In a year when Covid-19 has led us all to think more radically, dare we think the unthinkable and align our calendar years? The question was recently posed by Anita Monteith, a senior policy adviser at the Institute of Chartered Accountants in England and Wales.

She is not alone in asking it. It certainly makes sense to start the tax year at the beginning of the month. We live in a digital era and pay VAT quarterly. From 2023, income taxpayers will be paying quarterly also. Why not make the quarter dates at least consistent?

Changing the tax year would present problems similar to those considered by the Treasury in 1752 when it opted not to mess with its 365-day tax year, creating the issues we have today.

Starting the tax year on 1 January might ruin Christmas holidays for many of us, too. Do you really want to be finalising pension contributions and making ISA decisions between Boxing Day and New Year’s Eve?

Rosie Bullard

Fifty years ago, Britain underwent a remarkable experiment. Overnight on 15 February 1971, it switched to decimal currency. For some it was traumatic – they had got used to counting 240 pennies in the pound. But the economy survived.

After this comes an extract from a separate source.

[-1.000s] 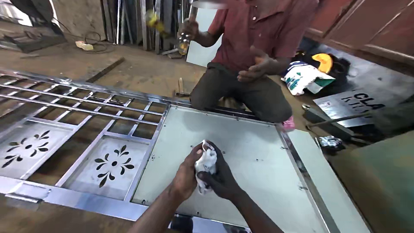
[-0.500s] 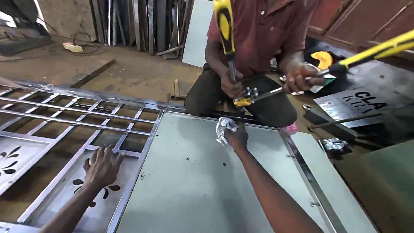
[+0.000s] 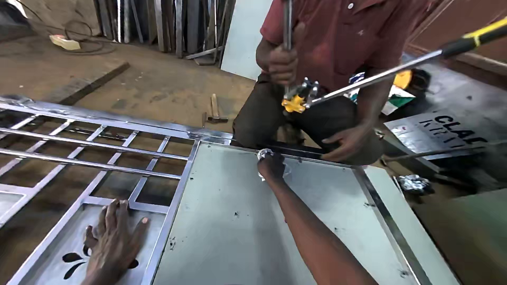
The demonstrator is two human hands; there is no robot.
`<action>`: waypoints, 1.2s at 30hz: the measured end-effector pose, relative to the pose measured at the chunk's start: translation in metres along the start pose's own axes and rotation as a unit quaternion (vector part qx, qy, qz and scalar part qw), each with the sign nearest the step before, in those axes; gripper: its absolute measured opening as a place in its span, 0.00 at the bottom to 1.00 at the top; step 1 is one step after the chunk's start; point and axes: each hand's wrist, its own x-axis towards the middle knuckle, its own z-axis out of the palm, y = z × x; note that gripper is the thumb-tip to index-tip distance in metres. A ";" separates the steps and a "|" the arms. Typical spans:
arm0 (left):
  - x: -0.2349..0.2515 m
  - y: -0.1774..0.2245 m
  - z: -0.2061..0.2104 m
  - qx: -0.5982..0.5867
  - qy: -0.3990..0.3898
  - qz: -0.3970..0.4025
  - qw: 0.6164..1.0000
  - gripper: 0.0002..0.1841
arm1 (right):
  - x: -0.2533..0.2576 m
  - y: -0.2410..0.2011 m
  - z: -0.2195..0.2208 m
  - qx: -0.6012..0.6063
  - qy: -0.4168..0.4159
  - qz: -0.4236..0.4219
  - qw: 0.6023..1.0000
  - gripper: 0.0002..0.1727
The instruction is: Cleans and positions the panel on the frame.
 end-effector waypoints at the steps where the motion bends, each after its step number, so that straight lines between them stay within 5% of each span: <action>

Decimalisation brought Britain in line with the rest of the world and there can be few who think it was not a good idea now.

From the time a decimal currency was first considered here to implementation took around three hundred years.

It took 170 years for us to catch up with the rest of Europe in adopting the Gregorian calendar. Maybe it’s still too soon for a radical change in the British tax reporting year.

This article was written for International Adviser by Rosie Bullard, a portfolio manager at wealth manager James Hambro & Partners.